I have an 8 month old boy, who currently is in the "butthead" stage. I recently purchased a martingale and usually give it a tug when he is jumping on people or chasing things he shouldn't be. It is the regular nylon type, not a pinch collar. A few times he has stopped and gagged from me tugging too hard. I would say it's happened 5 times, when I unintentionally tugged too hard and choked him.

I was told by a neighbor that she knew of a former race dog (her friend adopted), that had permanent trachea damage from the training. But I think it was from an actual pinch collar. I freaked out.

I try to apply just enough force, but sometimes he is stubborn


----------



## Stosh

Never used one, I used a prong collar during that stage.

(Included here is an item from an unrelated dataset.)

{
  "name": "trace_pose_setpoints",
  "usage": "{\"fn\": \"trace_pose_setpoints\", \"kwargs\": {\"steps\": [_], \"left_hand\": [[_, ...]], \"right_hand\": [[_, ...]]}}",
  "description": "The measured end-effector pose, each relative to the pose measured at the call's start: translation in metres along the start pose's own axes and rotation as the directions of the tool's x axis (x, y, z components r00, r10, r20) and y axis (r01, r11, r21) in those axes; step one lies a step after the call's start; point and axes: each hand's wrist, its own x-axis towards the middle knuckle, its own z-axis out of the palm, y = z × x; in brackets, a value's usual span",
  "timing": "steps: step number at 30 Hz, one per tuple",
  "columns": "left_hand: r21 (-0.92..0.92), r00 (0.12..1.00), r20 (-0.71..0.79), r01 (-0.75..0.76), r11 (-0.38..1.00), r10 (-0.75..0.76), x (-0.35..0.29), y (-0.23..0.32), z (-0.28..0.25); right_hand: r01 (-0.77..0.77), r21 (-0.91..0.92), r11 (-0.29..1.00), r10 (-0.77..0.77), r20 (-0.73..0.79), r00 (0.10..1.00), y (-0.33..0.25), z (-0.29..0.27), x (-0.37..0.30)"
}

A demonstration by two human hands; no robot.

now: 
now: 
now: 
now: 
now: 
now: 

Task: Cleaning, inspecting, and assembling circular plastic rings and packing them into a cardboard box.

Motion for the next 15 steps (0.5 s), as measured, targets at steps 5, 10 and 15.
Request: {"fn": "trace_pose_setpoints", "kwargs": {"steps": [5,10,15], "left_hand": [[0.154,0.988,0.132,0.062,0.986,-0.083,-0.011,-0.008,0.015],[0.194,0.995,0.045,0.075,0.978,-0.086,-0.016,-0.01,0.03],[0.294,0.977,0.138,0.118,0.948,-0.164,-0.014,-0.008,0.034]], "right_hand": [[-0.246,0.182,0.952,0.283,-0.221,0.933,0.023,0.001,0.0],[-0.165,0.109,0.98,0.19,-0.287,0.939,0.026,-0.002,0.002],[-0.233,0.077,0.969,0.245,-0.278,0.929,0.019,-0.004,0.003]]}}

I saw on dogs.com a cushioned collar that protects the trachea no matter what kind of training collar you use.


----------



## Jax's Mom

The prong is probably the safest to avoid trachea damage... Most flat, choker or martingale collars just clothesline their trachea, the prong seems to be the only one that evenly distributes the pressure... There is a study somewhere on the web which documented the occurrences of damage with each collar. I just remember the prong doing the best so until my dog is trained enough to wear just a flat collar, I'll be sticking with the prong no matter how "cruel" it looks to people who don't even own a dog


----------



## Mom2Shaman

If a martingale is properly fitted, it will not close enough to choke, only to press lightly on the sides. I used cetacea brand which is nylon web/chain. They should be adjusted so that when they are fully pulled, it should just barely squeeze the sides enough to be of notice but not enough to be damaging or unduly painful. You have the collar too tight when hanging loose so that when you pull it closed it will choke. Also, if you look at most of the hounds that martingales were designed for, they have a regular collar with ID tags higher up on the neck and the martingale is then seated lower on the neck and not up in the throat/trachea region. I have used martingales on my dogs for the past few years and find they are a great option for limited pinch, near impossibility to pull out of, a way to also wear our collar with ID while walking, and a way to elevate the leash slightly at the clip point to help reduce leash getting under the legs. I like them a lot. I think yours is adjusted too tight.


----------



## Jax's Mom

Here is what I was looking for:
Prong Collar Info


> A Study on Prong Collars was done in Germany:
> 
> 100 dogs were in the study. 50 used choke and 50 used prong.
> The dogs were studied for their entire lives. As dogs died, autopsies were performed.
> Of the 50 which had chokes, 48 had injuries to the neck, trachea, or back. 2 of those were determined to be genetic. The other 46 were caused by trauma.
> Of the 50 which had prongs, 2 had injuries in the neck area, 1 was determined to be genetic. 1 was caused by trauma.
> The numbers seem to speak for themselves.
> (Information about above study taken from an Anne Marie Silverton Seminar)


...does't exactly speak about martingales, but I'd imagine it's a similar tool...


----------



## DunRingill

A problem with the prong collar "study" supposedly done in Germany is, no one can find PROOF of this study. It's been quoted for years, to the point that it is considered to be a fact. I first saw this in around 1986. But no one can find anything about the actual study. We've tried!! Citations, who did the study, etc. 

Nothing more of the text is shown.